Filter the entries, keeping every line with the word "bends".
(Data supplied)
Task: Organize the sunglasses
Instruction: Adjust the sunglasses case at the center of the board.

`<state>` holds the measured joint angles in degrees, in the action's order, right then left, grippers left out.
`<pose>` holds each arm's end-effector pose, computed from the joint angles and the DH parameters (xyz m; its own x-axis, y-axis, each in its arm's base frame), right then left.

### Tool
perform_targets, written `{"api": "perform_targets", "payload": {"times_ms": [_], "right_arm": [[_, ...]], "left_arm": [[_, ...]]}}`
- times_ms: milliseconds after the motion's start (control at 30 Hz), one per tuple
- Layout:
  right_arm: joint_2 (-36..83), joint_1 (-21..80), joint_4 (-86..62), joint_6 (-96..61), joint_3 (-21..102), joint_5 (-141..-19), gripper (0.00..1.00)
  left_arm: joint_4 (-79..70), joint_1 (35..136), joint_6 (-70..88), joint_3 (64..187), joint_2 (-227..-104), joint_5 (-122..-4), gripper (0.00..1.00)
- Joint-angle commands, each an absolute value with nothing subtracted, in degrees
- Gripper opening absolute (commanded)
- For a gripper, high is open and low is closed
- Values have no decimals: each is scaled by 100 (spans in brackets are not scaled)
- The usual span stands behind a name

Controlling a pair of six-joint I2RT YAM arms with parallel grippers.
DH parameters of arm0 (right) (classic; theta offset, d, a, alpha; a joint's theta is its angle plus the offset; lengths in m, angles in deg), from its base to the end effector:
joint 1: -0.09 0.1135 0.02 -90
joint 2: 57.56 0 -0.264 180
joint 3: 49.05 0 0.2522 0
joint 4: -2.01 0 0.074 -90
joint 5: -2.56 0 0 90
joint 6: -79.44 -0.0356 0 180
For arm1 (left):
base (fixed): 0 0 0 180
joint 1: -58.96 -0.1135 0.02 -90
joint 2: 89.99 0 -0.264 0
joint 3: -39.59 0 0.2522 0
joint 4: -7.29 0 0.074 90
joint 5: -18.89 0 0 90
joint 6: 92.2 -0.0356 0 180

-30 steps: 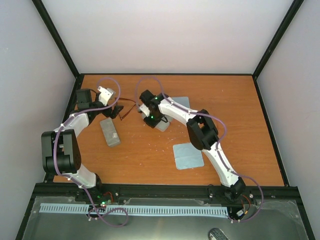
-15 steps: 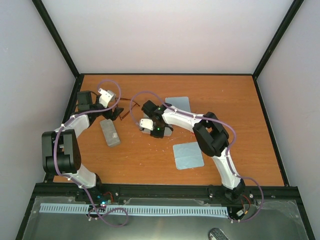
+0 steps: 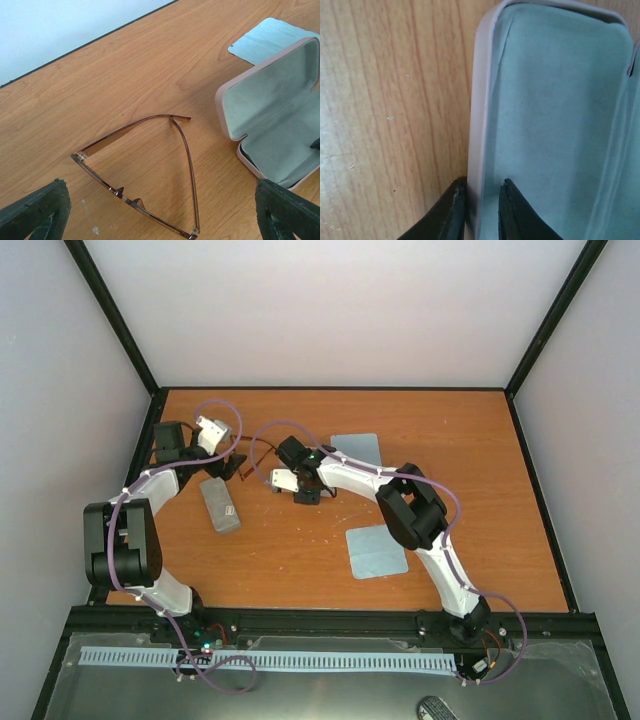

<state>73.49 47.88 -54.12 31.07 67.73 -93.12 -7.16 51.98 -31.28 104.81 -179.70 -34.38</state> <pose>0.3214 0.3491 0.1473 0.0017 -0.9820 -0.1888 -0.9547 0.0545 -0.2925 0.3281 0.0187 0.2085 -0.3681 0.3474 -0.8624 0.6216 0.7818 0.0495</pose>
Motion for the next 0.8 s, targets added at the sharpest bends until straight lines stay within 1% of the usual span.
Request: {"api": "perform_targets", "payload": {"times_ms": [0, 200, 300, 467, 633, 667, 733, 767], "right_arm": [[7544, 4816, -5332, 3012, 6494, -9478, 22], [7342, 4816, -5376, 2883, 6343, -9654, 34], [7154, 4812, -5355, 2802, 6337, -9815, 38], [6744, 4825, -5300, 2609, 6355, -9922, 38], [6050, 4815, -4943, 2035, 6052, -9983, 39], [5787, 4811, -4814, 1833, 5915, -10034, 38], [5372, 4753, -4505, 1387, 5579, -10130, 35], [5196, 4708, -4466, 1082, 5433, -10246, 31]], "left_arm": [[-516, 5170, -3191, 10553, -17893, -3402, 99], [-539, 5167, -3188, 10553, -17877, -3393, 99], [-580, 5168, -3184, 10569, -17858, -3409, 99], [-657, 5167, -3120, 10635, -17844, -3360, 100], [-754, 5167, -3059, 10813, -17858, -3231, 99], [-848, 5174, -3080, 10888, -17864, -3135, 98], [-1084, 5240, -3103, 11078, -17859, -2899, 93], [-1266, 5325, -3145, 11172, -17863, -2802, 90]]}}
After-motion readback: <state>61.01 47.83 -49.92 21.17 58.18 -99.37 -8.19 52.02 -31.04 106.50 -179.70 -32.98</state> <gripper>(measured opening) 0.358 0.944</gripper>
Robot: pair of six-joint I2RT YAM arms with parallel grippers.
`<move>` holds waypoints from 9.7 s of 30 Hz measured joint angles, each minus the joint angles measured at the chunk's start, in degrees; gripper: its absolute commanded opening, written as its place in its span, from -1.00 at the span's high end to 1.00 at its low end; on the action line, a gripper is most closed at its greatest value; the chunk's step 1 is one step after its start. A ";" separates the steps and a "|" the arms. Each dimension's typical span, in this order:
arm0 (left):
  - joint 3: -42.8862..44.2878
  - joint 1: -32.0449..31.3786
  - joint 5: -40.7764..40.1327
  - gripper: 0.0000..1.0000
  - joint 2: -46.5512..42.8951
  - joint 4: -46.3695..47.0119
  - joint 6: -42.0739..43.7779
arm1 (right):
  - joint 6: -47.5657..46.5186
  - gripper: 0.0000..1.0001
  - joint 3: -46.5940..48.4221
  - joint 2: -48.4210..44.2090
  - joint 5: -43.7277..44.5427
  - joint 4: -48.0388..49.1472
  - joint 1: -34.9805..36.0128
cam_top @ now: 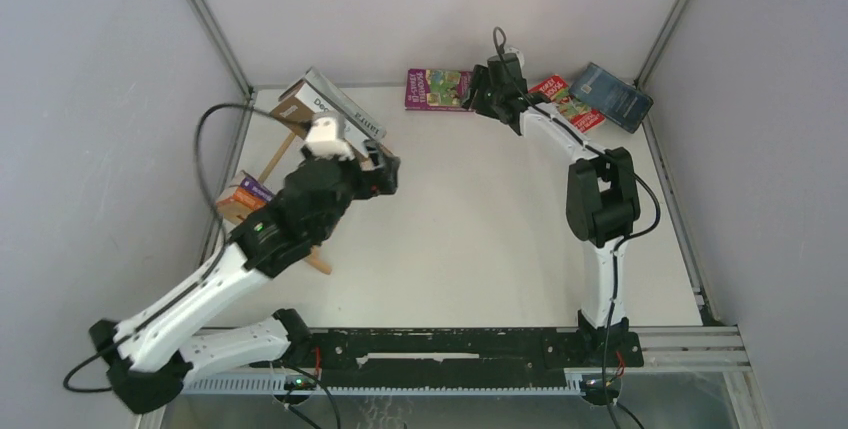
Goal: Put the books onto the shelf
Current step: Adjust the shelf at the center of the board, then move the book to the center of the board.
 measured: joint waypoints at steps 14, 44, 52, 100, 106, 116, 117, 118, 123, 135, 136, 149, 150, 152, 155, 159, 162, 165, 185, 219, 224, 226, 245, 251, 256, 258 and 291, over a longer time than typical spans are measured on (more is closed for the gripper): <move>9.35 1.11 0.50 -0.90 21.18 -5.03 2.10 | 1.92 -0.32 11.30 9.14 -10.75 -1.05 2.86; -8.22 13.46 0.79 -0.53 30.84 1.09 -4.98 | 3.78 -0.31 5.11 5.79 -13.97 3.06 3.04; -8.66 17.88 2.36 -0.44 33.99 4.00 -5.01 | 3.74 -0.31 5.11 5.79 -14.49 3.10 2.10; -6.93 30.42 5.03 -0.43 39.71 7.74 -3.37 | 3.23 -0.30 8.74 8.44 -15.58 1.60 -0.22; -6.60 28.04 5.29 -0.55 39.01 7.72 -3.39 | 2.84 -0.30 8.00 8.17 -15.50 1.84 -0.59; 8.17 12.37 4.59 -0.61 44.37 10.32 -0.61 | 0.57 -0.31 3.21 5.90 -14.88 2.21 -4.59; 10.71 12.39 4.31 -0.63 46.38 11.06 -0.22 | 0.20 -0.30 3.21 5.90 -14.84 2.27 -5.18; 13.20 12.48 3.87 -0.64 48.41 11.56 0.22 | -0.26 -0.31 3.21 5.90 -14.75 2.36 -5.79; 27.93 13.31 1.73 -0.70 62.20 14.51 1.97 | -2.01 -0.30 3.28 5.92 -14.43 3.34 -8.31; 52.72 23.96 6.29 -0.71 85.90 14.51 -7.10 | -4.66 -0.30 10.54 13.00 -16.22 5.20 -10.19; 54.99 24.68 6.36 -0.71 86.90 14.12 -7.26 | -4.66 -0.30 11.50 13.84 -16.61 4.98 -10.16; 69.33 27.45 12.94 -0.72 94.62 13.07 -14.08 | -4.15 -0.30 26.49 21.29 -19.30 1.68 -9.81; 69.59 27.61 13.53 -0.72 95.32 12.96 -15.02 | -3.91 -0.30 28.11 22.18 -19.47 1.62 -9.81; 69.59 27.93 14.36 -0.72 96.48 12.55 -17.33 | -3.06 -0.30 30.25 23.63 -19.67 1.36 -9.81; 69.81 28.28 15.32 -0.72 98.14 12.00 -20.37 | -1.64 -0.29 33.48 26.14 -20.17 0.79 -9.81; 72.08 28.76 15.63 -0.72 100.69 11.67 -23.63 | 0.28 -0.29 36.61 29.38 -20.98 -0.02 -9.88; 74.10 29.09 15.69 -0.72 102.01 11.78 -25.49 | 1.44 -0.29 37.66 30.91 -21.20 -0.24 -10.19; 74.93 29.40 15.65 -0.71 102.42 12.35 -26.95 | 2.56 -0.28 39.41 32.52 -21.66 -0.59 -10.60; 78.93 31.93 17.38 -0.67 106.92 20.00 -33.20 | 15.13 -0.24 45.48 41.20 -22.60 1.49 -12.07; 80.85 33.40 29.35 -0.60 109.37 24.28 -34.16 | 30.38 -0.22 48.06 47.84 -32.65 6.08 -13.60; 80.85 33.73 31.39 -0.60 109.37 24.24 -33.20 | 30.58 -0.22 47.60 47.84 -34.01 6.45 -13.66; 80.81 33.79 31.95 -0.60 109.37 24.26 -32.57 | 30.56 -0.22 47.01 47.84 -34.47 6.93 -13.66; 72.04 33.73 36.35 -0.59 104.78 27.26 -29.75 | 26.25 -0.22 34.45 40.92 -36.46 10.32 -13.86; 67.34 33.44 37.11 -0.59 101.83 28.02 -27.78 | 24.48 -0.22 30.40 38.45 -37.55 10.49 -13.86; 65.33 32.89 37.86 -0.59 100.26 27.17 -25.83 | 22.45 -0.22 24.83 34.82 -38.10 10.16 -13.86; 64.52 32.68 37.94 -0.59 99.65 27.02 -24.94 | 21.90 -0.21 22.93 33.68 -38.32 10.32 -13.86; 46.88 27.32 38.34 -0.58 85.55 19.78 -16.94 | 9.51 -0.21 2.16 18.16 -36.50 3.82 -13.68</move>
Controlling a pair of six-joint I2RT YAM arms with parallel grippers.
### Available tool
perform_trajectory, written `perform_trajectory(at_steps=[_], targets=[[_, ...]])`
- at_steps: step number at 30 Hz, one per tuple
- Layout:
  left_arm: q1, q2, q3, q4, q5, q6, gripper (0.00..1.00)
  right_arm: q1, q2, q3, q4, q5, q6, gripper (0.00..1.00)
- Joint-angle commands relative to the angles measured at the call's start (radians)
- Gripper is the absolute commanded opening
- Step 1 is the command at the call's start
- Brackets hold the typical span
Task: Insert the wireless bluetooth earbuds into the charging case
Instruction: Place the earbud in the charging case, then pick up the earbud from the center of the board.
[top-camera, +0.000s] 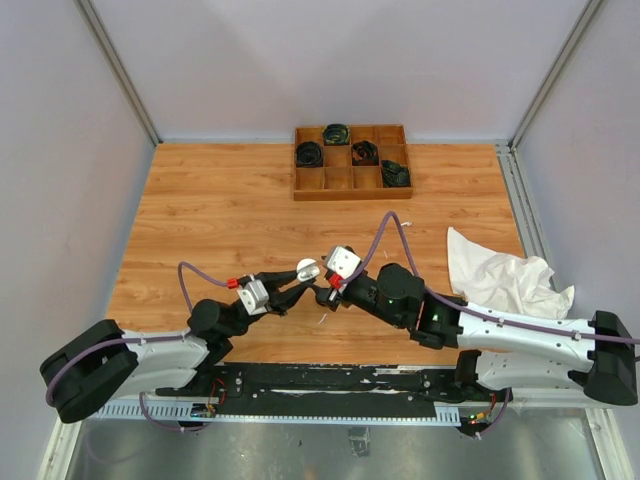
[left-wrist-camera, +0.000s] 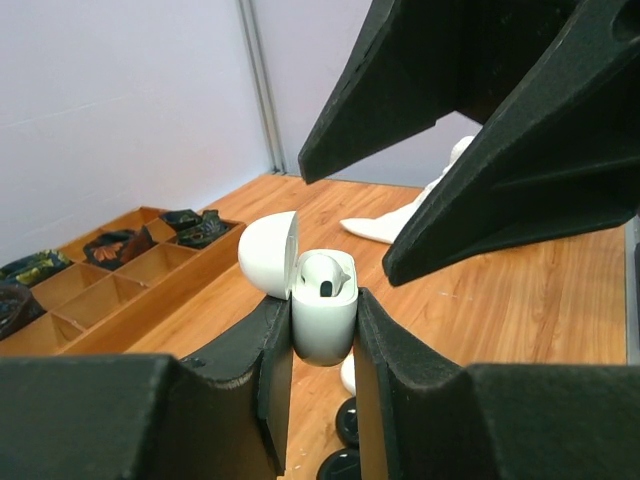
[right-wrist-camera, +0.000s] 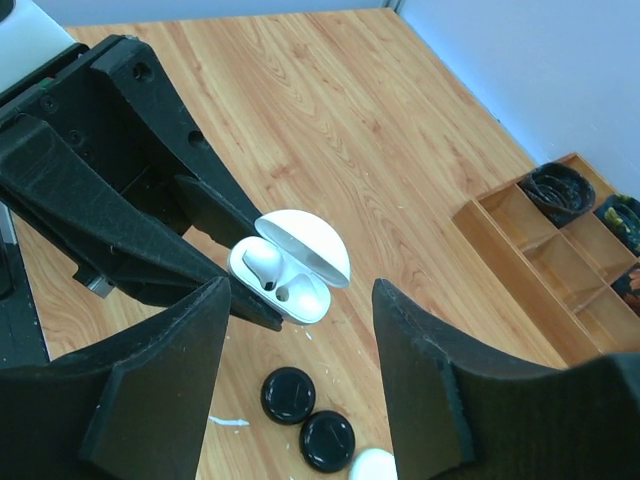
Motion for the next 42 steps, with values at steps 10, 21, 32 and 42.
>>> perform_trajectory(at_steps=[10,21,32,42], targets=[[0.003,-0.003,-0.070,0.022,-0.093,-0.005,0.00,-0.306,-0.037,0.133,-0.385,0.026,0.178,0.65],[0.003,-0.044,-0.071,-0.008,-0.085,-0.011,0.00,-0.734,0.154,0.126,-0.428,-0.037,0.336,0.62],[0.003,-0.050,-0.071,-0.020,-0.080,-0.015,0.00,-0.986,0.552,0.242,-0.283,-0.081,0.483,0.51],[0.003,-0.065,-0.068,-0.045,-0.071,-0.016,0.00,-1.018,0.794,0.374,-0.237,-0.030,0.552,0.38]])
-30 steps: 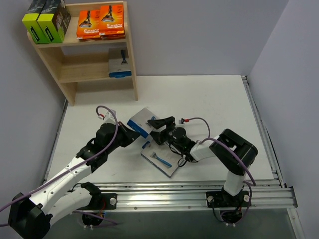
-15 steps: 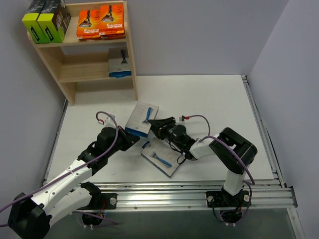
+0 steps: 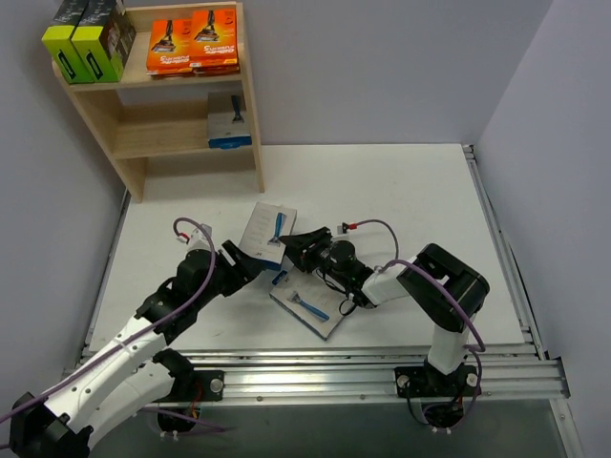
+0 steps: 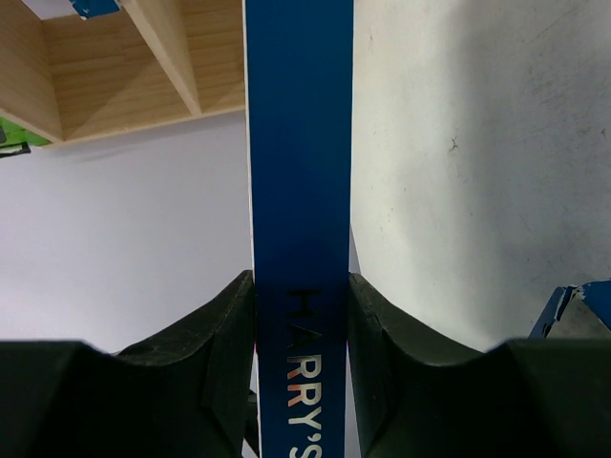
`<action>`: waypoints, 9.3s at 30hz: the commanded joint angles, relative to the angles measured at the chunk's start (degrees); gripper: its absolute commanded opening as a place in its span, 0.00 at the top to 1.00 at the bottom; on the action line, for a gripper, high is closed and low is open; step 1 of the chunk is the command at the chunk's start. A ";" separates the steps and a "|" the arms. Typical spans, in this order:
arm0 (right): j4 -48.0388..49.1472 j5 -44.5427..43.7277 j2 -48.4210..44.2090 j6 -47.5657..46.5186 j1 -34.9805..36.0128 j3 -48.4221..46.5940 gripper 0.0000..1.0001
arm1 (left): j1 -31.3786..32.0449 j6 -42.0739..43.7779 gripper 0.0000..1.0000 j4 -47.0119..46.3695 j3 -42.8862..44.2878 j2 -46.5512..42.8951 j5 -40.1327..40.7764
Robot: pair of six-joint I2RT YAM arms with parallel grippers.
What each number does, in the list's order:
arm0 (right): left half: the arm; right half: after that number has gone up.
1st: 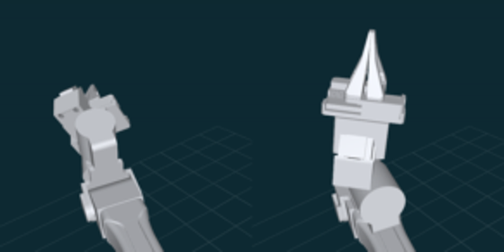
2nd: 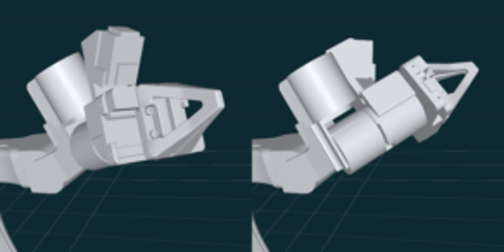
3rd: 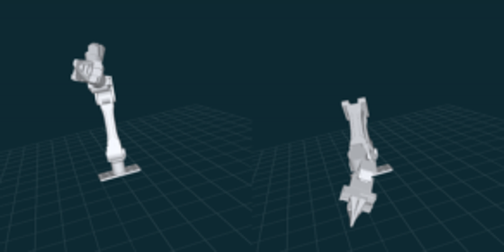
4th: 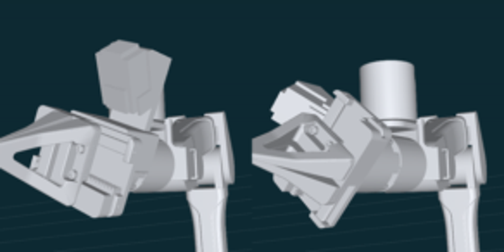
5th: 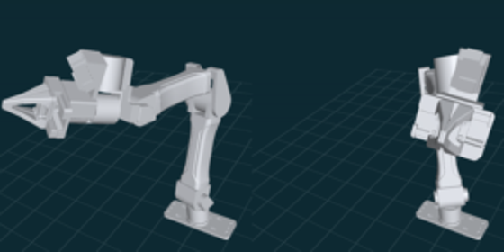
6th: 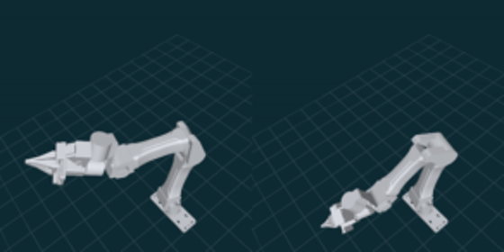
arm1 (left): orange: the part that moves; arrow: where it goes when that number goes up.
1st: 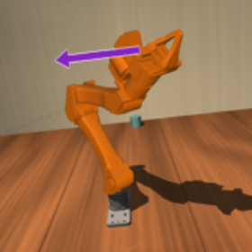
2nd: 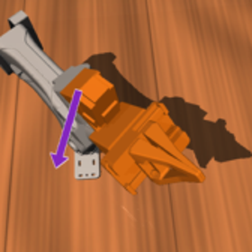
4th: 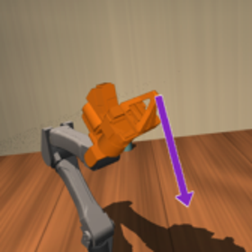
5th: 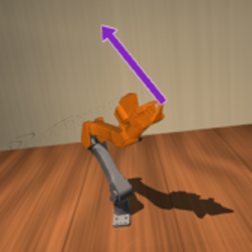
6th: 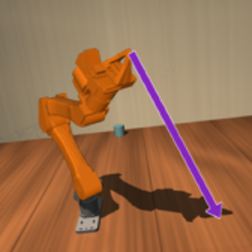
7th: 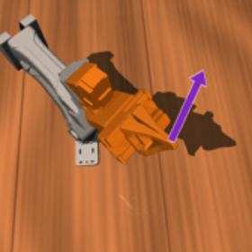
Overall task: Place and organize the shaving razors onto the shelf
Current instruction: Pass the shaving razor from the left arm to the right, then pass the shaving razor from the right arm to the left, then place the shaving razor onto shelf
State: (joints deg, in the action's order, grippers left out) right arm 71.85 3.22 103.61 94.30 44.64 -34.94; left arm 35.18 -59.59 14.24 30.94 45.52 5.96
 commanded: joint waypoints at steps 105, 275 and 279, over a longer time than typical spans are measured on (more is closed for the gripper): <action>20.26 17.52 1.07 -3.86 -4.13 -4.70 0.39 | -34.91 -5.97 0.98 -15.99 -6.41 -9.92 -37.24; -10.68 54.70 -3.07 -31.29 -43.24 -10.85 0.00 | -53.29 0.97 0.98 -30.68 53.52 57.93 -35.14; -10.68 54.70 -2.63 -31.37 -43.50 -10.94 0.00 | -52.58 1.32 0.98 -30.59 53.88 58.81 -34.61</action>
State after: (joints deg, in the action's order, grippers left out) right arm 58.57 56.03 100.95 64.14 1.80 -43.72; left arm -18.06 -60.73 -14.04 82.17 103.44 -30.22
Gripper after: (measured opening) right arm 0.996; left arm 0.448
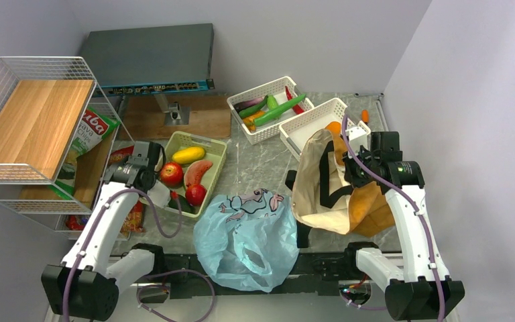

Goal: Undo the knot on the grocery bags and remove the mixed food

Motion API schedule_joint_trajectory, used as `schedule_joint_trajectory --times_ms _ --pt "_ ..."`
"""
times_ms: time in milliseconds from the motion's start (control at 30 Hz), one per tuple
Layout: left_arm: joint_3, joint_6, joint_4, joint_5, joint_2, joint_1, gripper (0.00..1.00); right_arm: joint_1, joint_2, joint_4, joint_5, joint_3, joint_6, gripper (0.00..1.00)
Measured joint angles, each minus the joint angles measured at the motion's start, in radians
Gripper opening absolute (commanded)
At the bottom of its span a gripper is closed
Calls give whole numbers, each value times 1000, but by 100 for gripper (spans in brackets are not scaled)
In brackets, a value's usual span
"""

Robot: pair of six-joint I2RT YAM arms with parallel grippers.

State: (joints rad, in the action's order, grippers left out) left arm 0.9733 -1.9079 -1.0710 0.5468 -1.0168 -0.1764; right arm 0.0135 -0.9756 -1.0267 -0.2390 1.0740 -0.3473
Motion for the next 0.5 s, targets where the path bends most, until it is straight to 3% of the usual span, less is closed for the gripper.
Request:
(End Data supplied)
Your response:
Motion for the next 0.8 s, targets added at the sharpest bends until straight lines stay within 1% of the usual span.
Motion for the next 0.5 s, targets where the path bends most, until it is straight to 3% of the usual span, less is closed for the gripper.

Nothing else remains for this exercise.